Light field integration in SUGRA theories

Abstract

We revisit the integration of fields in N=1 Supergravity with the requirement that the effective theory has a reliable two-derivative supersymmetric description. In particular we study, in a supersymmetric manifest way, the situation where the fields that are mapped out have masses comparable to the Supersymmetry breaking scale and masses of the remaining fields. We find that as long as one stands in regions of the field configuration space where the analytic continuation to superspace of the F-flatness conditions be reliable equations of motion for the fields that are being mapped out, and provided their solutions are stable regardless the dynamics of the remaining fields, such a two-derivative description is a reliable truncation of the full effective theory.

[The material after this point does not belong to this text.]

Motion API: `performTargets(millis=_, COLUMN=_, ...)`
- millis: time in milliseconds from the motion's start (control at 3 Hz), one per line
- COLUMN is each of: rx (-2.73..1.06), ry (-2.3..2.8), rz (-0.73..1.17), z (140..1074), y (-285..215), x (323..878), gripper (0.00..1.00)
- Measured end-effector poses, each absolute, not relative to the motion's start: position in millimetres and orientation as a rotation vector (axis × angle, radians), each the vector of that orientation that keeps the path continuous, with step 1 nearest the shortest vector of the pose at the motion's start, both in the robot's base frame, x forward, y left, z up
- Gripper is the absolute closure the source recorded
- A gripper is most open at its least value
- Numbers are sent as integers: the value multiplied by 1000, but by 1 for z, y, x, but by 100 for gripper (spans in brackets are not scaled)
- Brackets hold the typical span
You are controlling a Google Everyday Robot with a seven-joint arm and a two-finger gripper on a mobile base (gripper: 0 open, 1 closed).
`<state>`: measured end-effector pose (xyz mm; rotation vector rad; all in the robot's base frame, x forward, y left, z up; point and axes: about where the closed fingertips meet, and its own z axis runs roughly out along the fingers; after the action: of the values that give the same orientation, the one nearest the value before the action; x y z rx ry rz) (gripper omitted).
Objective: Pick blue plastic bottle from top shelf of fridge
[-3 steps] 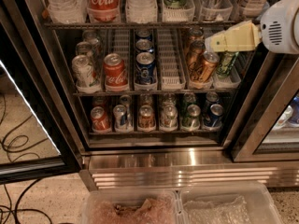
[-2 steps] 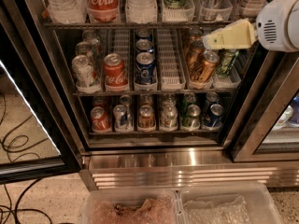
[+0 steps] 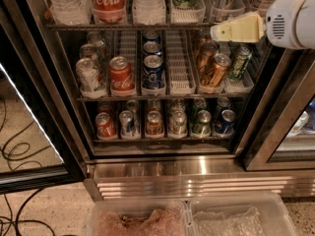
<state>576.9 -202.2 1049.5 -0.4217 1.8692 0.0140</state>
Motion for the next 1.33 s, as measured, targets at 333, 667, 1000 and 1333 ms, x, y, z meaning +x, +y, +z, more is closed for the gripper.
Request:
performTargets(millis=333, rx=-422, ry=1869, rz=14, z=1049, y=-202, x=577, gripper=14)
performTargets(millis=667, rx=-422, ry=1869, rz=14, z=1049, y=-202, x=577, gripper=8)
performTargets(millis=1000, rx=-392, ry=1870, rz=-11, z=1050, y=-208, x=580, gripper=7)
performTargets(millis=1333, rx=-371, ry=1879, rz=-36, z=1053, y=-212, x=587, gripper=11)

The study is mainly focused to models with two chiral sectors, H and L, described by a Kaehler invariant function with schematic dependencies of the form G=GH(H, H)+GL(L, L), which leads to a nearly decoupled theory that allows the previous requirements to be easily satisfied in a consistent way. Interestingly enough for the matters of our study this kind of models present an scenario that is as safe as the one presented in sequestered models. It is also possible to allow gauge symmetries as long as these appear also factorized in hidden and visible sectors. Then, the integration of the hidden vector superfields is compulsory and proceeds reliably through the D-flatness condition analytically continued to superspace.